In the court’s view, the assessment of the oral interview and the awarding of the corresponding marks fall within the scope of the committee’s technical and discretionary powers.

Furthermore, in the judges’ view, a panic attack does not justify the possibility of retaking the exam, which may only be granted when, ‘during the course of the examination, a candidate is wholly or partially unable to continue or complete the examination’. In this particular case, the student had already completed the exam in full and, in any event, had been granted extra time to catch up.

Other relevant rulings

On a formal level, moreover, in recent years many students have complained about the lack of justification for marks, which are often expressed as a single number. One student took legal action, challenging the examination board’s failure to take his status into account. However, the Veneto Regional Administrative Court (judgement 1538 of 10 September 2025) reiterated that the numerical mark summarises the technical and discretionary assessment and contains its own justification.

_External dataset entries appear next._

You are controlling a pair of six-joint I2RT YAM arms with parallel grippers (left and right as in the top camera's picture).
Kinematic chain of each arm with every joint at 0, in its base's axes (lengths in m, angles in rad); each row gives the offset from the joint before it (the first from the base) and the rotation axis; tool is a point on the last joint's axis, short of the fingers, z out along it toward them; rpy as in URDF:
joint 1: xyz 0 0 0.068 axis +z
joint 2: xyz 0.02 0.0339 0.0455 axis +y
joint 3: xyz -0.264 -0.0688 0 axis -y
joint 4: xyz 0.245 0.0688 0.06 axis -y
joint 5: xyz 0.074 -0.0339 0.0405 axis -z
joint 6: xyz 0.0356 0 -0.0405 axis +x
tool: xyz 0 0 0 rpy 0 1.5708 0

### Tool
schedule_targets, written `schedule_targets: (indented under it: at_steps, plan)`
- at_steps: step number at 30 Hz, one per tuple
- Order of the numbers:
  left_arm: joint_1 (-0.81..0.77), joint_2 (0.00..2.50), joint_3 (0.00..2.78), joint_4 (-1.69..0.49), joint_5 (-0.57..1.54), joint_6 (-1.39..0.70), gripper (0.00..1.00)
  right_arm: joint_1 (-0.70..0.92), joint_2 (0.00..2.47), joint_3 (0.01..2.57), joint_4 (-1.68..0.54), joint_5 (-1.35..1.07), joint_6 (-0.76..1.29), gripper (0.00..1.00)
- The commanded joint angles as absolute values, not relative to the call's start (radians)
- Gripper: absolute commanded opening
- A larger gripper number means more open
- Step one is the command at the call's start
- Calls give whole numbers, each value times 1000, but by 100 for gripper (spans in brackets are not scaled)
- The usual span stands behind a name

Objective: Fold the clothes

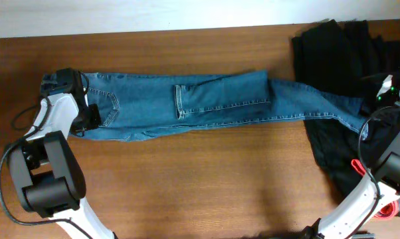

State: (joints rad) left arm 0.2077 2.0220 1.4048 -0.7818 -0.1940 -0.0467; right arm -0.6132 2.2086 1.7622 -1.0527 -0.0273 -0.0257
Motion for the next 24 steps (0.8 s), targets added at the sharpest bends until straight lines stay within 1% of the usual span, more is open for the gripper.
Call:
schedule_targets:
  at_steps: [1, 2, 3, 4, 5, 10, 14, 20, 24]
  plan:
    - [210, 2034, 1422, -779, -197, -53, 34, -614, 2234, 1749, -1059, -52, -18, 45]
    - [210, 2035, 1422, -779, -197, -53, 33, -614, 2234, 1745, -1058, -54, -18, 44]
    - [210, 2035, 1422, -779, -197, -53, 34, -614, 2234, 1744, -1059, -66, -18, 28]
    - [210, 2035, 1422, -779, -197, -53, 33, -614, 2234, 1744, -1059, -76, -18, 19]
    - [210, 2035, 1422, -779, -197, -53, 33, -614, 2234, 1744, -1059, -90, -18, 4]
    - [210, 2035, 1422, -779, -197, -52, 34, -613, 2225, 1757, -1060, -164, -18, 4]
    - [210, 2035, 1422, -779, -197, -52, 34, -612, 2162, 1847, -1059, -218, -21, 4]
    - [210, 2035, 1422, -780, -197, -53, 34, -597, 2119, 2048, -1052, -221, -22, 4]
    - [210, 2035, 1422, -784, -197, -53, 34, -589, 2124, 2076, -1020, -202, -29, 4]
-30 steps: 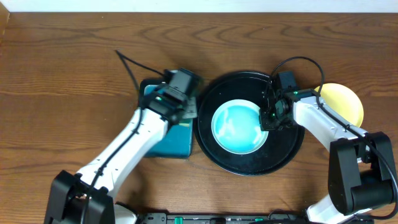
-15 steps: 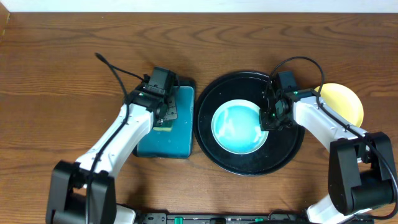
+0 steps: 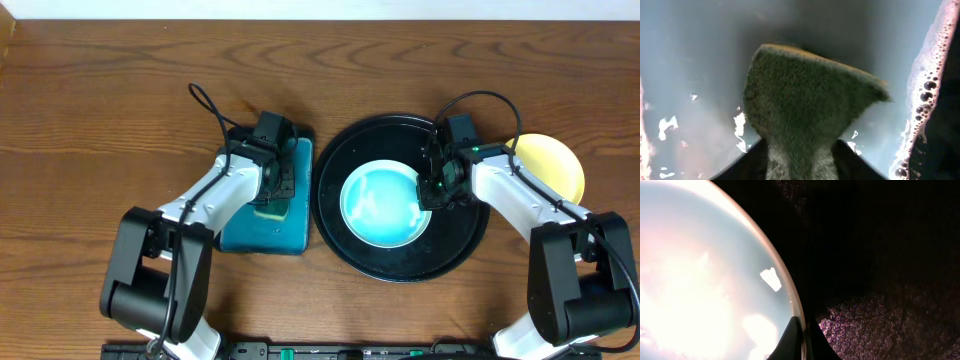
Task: Clean dirty plates on tray and stack at the side
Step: 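Return the sponge into the basin with the left gripper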
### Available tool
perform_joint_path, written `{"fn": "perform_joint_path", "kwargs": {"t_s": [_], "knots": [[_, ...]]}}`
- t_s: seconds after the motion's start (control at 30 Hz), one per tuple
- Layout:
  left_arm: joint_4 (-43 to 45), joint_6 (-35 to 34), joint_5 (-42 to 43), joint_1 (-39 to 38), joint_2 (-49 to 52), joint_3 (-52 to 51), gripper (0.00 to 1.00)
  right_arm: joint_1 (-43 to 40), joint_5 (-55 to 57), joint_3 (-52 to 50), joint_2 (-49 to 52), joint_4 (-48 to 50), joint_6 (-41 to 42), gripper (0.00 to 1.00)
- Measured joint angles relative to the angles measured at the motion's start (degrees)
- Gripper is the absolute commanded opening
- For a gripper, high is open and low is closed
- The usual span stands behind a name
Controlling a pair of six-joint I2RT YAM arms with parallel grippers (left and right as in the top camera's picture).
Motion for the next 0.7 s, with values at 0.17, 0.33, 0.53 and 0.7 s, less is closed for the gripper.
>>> {"fn": "perform_joint_path", "kwargs": {"t_s": [0.17, 0.33, 0.53, 0.7], "knots": [[-2.7, 0.0, 0.0, 0.0, -0.6, 0.0, 0.51, 0.0, 0.0, 0.0, 0.0, 0.0, 0.0, 0.01], [-6.9, 0.2, 0.0, 0.0, -10.7, 0.0, 0.72, 0.0, 0.1, -0.1, 0.0, 0.0, 0.1, 0.08], [-10.4, 0.0, 0.0, 0.0, -19.5, 0.2, 0.73, 0.0, 0.1, -0.9, 0.0, 0.7, 0.2, 0.03], [-12.2, 0.0, 0.0, 0.0, -19.0, 0.2, 0.73, -0.5, -3.0, -1.4, -0.4, 1.5, 0.4, 0.01]]}}
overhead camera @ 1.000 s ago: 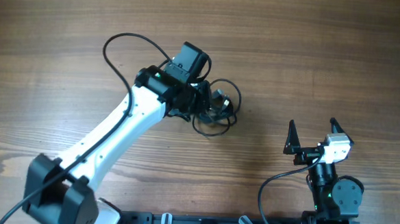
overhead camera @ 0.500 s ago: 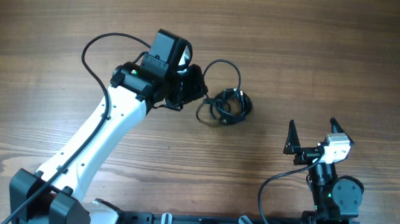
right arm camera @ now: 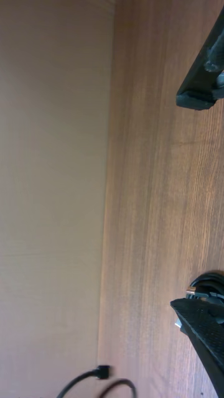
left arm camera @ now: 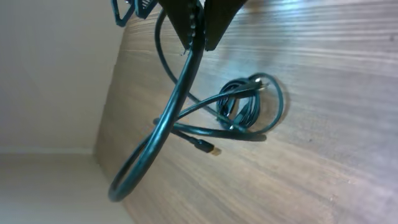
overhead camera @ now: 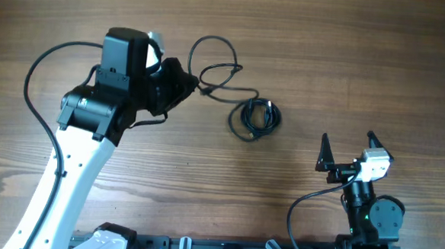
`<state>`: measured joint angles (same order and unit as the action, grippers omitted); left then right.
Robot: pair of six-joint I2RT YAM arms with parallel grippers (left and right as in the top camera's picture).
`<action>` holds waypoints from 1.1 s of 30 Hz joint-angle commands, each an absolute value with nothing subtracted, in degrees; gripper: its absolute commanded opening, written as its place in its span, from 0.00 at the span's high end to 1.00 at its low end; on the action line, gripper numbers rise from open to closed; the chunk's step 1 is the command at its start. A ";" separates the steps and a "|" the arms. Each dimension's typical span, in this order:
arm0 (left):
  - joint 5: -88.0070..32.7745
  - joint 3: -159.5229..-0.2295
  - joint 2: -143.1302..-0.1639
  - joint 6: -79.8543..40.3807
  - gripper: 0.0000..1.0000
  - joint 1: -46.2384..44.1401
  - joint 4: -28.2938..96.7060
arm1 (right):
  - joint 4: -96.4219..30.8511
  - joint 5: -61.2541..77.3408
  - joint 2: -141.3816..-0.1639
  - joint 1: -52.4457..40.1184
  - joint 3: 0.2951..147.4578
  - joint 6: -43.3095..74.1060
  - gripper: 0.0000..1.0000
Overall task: Untangle cables
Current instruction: 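Lift the grasped cable strand with the left gripper, pulling it leftward, then reach the right gripper toward the coil and grasp another cable strand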
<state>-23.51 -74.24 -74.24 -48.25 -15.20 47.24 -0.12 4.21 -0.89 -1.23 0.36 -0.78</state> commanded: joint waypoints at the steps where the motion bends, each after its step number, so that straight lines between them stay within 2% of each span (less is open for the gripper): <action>1: -24.21 -75.55 -73.65 -50.52 0.96 -14.87 48.51 | 0.05 3.40 -0.54 -1.43 0.30 -1.41 0.00; 6: -24.45 -75.55 -73.67 -51.48 0.96 -14.90 49.41 | 1.48 7.09 -0.54 -1.43 0.30 1.74 0.00; 9: -24.64 -75.55 -73.67 -51.46 0.96 -15.07 50.26 | 2.17 35.90 -0.58 -1.43 0.30 35.42 0.00; 11: -24.62 -75.55 -73.67 -51.44 0.96 -15.66 50.43 | 4.03 34.26 -0.58 -1.41 0.32 50.92 0.00; 13: -24.62 -75.55 -73.67 -51.42 0.96 -16.29 50.46 | 17.45 35.86 -0.60 -1.41 0.99 51.00 0.00; 14: -24.62 -75.55 -73.67 -51.44 0.96 -16.69 50.43 | 20.29 33.78 -0.82 -1.32 3.44 50.96 0.00; 15: -24.64 -75.55 -73.67 -51.44 0.96 -16.78 50.43 | 17.30 32.16 -1.96 -0.99 7.97 48.82 0.00; 16: -24.64 -75.55 -73.67 -51.44 0.96 -16.78 50.46 | 11.92 32.16 -4.16 -0.62 13.02 43.55 0.00; 19: -25.78 -75.55 -73.67 -51.99 0.96 -16.78 50.46 | -18.68 32.23 -22.52 -0.34 36.49 22.41 0.00; 21: -27.14 -75.55 -73.67 -55.48 0.96 -16.78 50.43 | -33.47 39.46 -36.36 -0.34 49.98 14.48 0.00; 24: -27.64 -75.55 -73.67 -57.95 0.96 -16.78 50.41 | -36.86 56.71 -49.32 -0.36 57.10 29.47 0.00; 25: -27.66 -75.55 -73.67 -57.95 0.96 -16.78 50.39 | -36.62 57.52 -52.36 -0.36 57.08 33.63 0.00; 33: -41.28 -75.55 -73.67 -63.70 0.96 -16.78 45.58 | -35.88 61.78 -70.41 -3.16 57.04 38.50 0.01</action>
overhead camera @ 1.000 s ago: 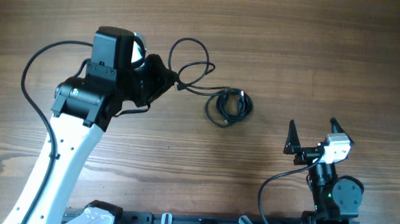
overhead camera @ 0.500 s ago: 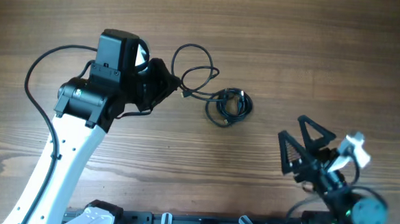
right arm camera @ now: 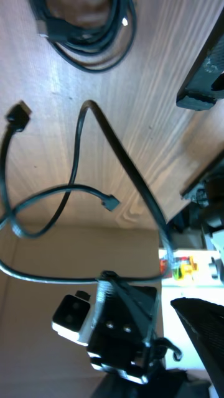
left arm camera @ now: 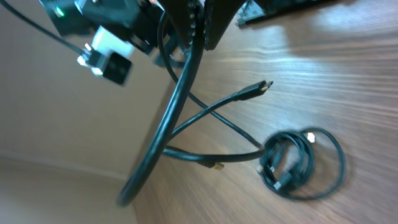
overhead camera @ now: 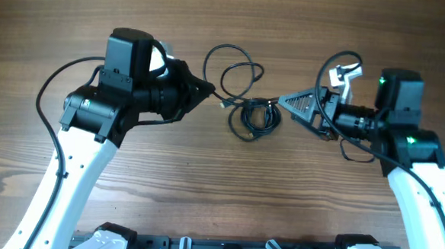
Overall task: Untangle cables
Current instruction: 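Reach the right gripper toward the coil and grasp another cable strand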
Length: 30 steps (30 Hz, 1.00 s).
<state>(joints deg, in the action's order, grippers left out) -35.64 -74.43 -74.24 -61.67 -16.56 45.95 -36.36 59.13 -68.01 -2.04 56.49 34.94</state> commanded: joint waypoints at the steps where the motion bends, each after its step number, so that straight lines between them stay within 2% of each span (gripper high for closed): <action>1: -42.06 -75.55 -73.67 -63.70 0.96 -16.78 45.58 | -35.38 61.73 -71.09 -3.33 57.04 38.59 0.01; 4: -48.75 -75.55 -73.67 -63.70 0.96 -16.78 45.60 | -31.11 61.25 -71.79 -3.33 57.04 39.09 0.02; 5: -50.50 -75.55 -73.67 -63.66 0.96 -16.78 45.60 | -30.22 61.32 -71.79 -3.33 57.04 39.27 0.07; 7: -53.43 -75.55 -73.67 -62.92 0.96 -16.78 45.65 | -28.67 59.11 -71.79 -3.33 57.04 39.97 0.26; 9: -53.54 -75.55 -73.67 -59.72 0.96 -16.78 45.71 | -27.14 54.52 -71.79 -3.31 57.04 40.51 0.54; 11: -52.77 -75.55 -73.67 -55.48 0.96 -16.78 46.15 | -26.06 53.63 -71.77 -3.31 57.06 40.51 0.71; 14: -46.89 -75.55 -73.67 -55.48 0.96 -16.75 46.98 | -25.04 56.05 -71.44 -3.31 57.06 40.51 0.96; 18: -37.26 -75.55 -73.67 -55.48 0.96 -16.45 47.94 | -24.71 54.04 -70.37 -3.05 57.06 40.47 0.96; 20: -36.29 -75.55 -73.67 -55.48 0.96 -16.16 48.82 | -25.15 53.19 -70.39 -2.61 57.06 40.05 0.96; 21: -36.29 -75.55 -73.67 -55.51 0.96 -16.19 48.71 | -26.13 56.03 -70.39 -2.61 57.06 40.10 0.70; 22: -36.10 -75.55 -73.67 -55.51 0.96 -16.16 48.14 | -26.35 59.13 -70.39 -2.61 57.06 40.05 0.30; 23: -35.88 -75.55 -73.67 -55.53 0.96 -16.16 46.92 | -27.05 60.51 -70.39 -2.61 57.06 40.49 0.10; 24: -35.97 -75.55 -73.67 -55.75 0.96 -16.16 45.87 | -28.12 60.16 -70.39 -2.61 57.04 40.69 0.03; 25: -36.97 -75.55 -73.67 -55.70 0.96 -16.16 44.82 | -29.26 58.13 -70.39 -2.61 57.04 40.66 0.00; 27: -41.41 -75.55 -73.67 -55.68 0.96 -16.19 43.40 | -32.25 53.58 -70.50 -2.61 57.04 40.69 0.00; 30: -49.60 -75.55 -73.67 -55.70 0.96 -16.19 41.19 | -32.23 54.98 -70.94 -2.68 57.04 40.42 0.00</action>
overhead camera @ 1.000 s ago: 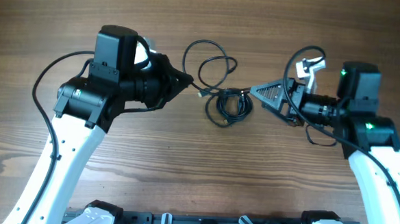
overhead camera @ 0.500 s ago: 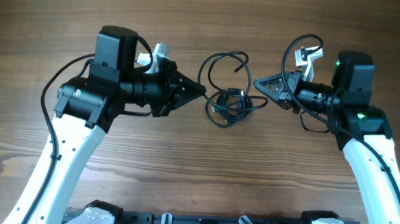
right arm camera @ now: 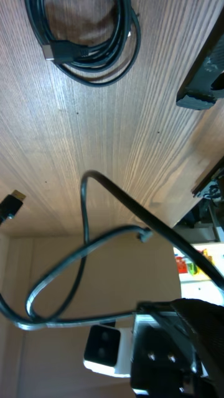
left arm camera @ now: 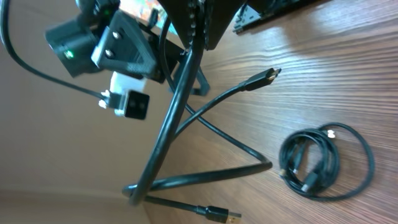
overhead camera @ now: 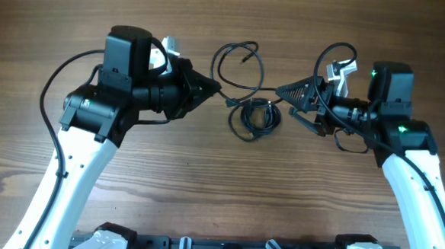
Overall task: Untangle cables
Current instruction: 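Reach the right gripper toward the coil and grasp another cable strand, then pull the cable apart, left gripper left and right gripper right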
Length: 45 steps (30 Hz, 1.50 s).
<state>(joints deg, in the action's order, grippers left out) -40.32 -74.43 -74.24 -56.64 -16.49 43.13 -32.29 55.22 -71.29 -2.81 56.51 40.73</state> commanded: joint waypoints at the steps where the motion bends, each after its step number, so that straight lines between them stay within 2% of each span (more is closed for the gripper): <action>1: -50.81 -75.55 -73.67 -55.88 0.96 -16.19 40.84 | -32.12 56.71 -70.94 -2.68 57.04 40.49 0.00; 3: -51.33 -75.55 -73.67 -55.92 0.96 -16.40 40.91 | -31.51 57.23 -70.94 -2.68 57.04 40.49 0.00; 4: -52.21 -75.55 -73.67 -55.94 0.96 -16.69 40.88 | -30.79 57.23 -70.94 -2.68 57.04 40.56 0.04; 5: -53.45 -75.55 -73.67 -55.90 0.96 -17.34 40.88 | -30.20 57.21 -70.94 -2.68 57.04 40.69 0.22; 7: -53.58 -75.55 -73.67 -55.88 0.96 -18.52 40.91 | -30.11 53.58 -70.94 -2.68 57.04 40.64 0.69; 10: -54.72 -75.55 -73.67 -55.70 0.96 -18.55 40.97 | -30.30 50.81 -70.94 -2.68 57.04 40.64 0.96; 15: -51.79 -75.55 -73.67 -54.70 0.96 -17.34 40.88 | -30.24 50.54 -70.94 -2.66 57.04 40.66 0.95; 16: -50.81 -75.55 -73.67 -54.17 0.96 -16.84 40.88 | -30.30 50.54 -70.94 -2.66 57.04 40.58 0.77; 17: -50.46 -75.55 -73.67 -54.43 0.96 -16.14 40.86 | -30.50 50.52 -70.94 -2.66 57.04 40.47 0.49; 19: -49.43 -75.55 -73.67 -54.46 0.96 -14.87 40.99 | -30.39 50.59 -70.94 -2.66 57.04 39.40 0.34; 22: -49.41 -75.55 -73.82 -55.37 0.96 -14.50 43.35 | -29.80 52.90 -70.91 -2.66 57.04 34.28 0.27; 26: -49.45 -75.55 -73.89 -47.70 0.96 -16.19 47.03 | -17.78 60.73 -70.91 -2.63 57.06 38.79 0.25; 30: -49.67 -75.55 -73.89 -47.75 0.96 -20.10 45.50 | -19.46 59.88 -70.94 -4.71 57.04 37.04 0.28; 32: -49.67 -75.55 -73.89 -47.77 0.96 -22.55 43.07 | -22.13 55.57 -70.94 -6.70 56.99 35.75 0.36; 33: -49.65 -75.55 -73.89 -47.77 0.96 -23.07 42.46 | -23.62 53.71 -70.94 -6.96 56.99 35.55 0.55; 34: -49.50 -75.55 -73.89 -47.72 0.96 -22.98 42.48 | -23.64 53.78 -70.94 -6.96 56.99 35.44 0.69; 36: -47.70 -75.55 -73.89 -47.75 0.96 -22.94 42.65 | -23.62 53.76 -70.91 -6.94 56.99 36.07 0.92; 37: -45.01 -75.55 -73.89 -47.81 0.96 -22.92 42.89 | -23.64 53.78 -70.91 -6.94 56.99 36.10 0.96; 40: -34.09 -75.55 -73.89 -48.42 0.94 -21.93 46.19 | -23.88 53.69 -70.91 -6.94 56.99 35.88 0.96; 41: -30.41 -75.55 -73.89 -48.40 0.90 -20.99 48.95 | -24.58 52.62 -70.91 -6.94 56.99 34.72 0.96; 43: -25.47 -75.55 -73.89 -48.38 0.60 -19.75 52.77 | -27.51 46.35 -70.91 -6.96 56.99 34.28 0.96; 44: -23.55 -75.55 -73.89 -48.38 0.56 -19.49 54.19 | -27.77 45.60 -70.91 -6.96 56.99 33.74 0.96; 45: -22.26 -75.55 -73.89 -48.38 0.37 -19.35 55.22 | -27.46 45.95 -70.83 -6.94 57.08 33.19 0.96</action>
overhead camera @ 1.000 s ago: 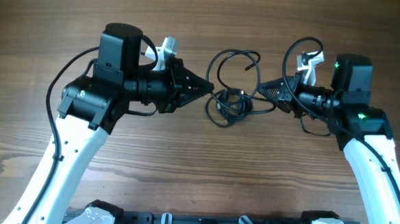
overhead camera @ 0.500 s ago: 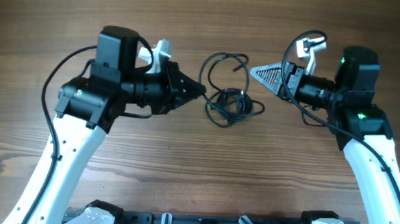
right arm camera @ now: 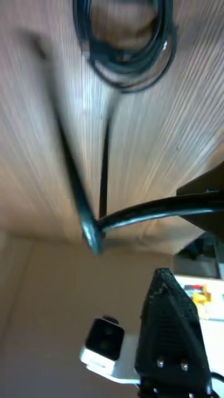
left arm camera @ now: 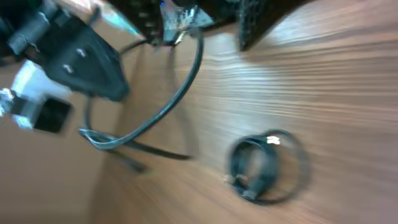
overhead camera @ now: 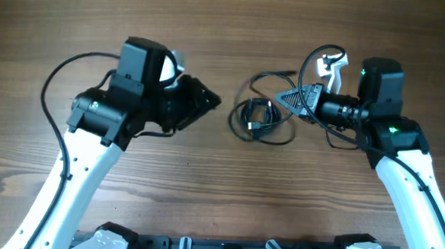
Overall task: Untangle cables
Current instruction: 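Pull the cable apart, left gripper left and right gripper right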
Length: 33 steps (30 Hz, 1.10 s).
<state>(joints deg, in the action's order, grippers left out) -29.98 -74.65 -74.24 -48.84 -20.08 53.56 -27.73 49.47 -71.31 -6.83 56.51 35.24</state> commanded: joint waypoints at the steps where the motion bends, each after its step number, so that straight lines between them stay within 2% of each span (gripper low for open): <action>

Similarly, the status of high-level student-athlete does not guarantee automatic progression to the next year. Students in such cases may benefit from certain forms of support, such as scheduled assessments, but they are not exempt from demonstrating that they possess the minimum skills required for the diploma. The Marche Regional Administrative Court, in its ruling 381 of 19 April 2024, also confirmed that no further written explanations are required if the assessment is based on predetermined criteria.

Particular attention is paid to pupils with specific learning difficulties (SLD). However, the lack of cooperation from parents is also a factor. The Campania Regional Administrative Court, in fact, rejected the appeal of a student who complained about the failure to apply compensatory measures, noting that the family had repeatedly refused to sign the Personalised Education Plan (PEP) during the year. The judges clarified that, in the face of a documented refusal by the parents, the school cannot be held in breach of duty for failing to adopt such measures during examinations (judgement 6261 of 8 May 2024). Finally, the reference to difficulties linked to the pandemic period or ‘long Covid’ was deemed irrelevant by the Emilia Romagna Regional Administrative Court, unless supported by timely documentation demonstrating a direct impact on the candidate’s cognitive abilities during the examinations (judgment 149 of 17 February 2025).

Not even a poor relationship with a teacher on the examination board can constitute valid grounds for challenging a failure in the school-leaving examination, provided the decision is properly justified (Lazio Regional Administrative Court judgment no. 5722 of 20 March 2025).